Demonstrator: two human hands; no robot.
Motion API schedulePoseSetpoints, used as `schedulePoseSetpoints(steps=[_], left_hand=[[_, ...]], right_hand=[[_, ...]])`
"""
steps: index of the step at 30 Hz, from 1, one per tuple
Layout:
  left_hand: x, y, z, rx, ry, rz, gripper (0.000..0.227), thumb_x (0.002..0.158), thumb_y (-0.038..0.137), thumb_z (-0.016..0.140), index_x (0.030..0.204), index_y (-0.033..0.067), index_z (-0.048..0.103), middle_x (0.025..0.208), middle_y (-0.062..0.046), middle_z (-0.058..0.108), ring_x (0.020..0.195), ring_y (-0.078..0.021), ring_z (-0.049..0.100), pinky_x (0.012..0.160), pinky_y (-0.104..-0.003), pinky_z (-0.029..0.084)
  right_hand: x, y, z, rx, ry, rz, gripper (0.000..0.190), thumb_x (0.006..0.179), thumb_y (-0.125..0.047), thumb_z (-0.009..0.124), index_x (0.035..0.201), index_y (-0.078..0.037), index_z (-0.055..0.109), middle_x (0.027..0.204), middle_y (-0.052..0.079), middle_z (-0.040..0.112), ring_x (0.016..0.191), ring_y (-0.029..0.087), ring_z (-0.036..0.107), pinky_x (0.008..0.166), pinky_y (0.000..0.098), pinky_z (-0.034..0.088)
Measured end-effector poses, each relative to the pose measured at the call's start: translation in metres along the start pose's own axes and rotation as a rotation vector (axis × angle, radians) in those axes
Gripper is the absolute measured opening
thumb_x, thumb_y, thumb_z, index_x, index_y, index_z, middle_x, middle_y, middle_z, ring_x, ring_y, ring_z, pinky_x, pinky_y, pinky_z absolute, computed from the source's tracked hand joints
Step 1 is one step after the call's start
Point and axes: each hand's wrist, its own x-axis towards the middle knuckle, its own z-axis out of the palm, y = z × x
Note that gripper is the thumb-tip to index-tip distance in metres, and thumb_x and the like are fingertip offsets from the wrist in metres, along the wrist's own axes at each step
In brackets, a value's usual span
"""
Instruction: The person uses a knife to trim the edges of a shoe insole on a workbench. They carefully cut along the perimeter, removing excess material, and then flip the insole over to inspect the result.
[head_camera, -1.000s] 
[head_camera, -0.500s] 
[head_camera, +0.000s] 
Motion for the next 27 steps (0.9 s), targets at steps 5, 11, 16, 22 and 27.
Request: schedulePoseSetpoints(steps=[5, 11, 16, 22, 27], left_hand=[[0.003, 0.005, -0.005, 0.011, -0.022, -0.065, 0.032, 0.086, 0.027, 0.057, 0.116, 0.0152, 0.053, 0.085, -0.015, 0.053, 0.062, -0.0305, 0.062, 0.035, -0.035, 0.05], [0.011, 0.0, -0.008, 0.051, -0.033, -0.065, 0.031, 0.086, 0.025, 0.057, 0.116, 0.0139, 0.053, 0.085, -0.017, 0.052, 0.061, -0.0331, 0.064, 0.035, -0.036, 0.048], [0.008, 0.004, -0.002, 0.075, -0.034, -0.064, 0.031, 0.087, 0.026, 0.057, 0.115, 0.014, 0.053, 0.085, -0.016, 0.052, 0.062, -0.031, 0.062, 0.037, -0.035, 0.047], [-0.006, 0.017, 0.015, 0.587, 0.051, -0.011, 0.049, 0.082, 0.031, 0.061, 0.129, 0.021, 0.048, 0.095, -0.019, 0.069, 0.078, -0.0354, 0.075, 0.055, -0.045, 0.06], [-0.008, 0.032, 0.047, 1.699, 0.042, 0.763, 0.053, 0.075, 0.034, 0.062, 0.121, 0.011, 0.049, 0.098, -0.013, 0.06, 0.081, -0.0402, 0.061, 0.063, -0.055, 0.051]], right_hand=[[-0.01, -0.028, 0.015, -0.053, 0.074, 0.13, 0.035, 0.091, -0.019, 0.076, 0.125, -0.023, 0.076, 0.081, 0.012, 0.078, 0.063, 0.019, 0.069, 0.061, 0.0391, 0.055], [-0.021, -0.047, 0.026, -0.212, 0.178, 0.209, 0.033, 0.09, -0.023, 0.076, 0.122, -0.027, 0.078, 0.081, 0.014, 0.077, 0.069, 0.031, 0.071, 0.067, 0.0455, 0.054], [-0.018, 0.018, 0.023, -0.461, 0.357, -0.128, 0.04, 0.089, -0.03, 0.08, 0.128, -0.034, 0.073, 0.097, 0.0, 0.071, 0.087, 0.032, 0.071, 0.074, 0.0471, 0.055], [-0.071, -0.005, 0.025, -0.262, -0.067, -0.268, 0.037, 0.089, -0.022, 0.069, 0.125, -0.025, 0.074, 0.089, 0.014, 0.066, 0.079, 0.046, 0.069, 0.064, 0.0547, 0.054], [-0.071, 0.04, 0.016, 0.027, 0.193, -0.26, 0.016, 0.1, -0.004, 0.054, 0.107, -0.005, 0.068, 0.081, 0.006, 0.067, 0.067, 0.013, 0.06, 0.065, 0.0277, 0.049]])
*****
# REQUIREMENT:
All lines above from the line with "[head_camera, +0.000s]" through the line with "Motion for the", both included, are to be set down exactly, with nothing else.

# THE ANSWER:
[head_camera, +0.000s] 
Motion for the next 27 steps (0.9 s), targets at steps 5, 11, 16, 22 and 27.

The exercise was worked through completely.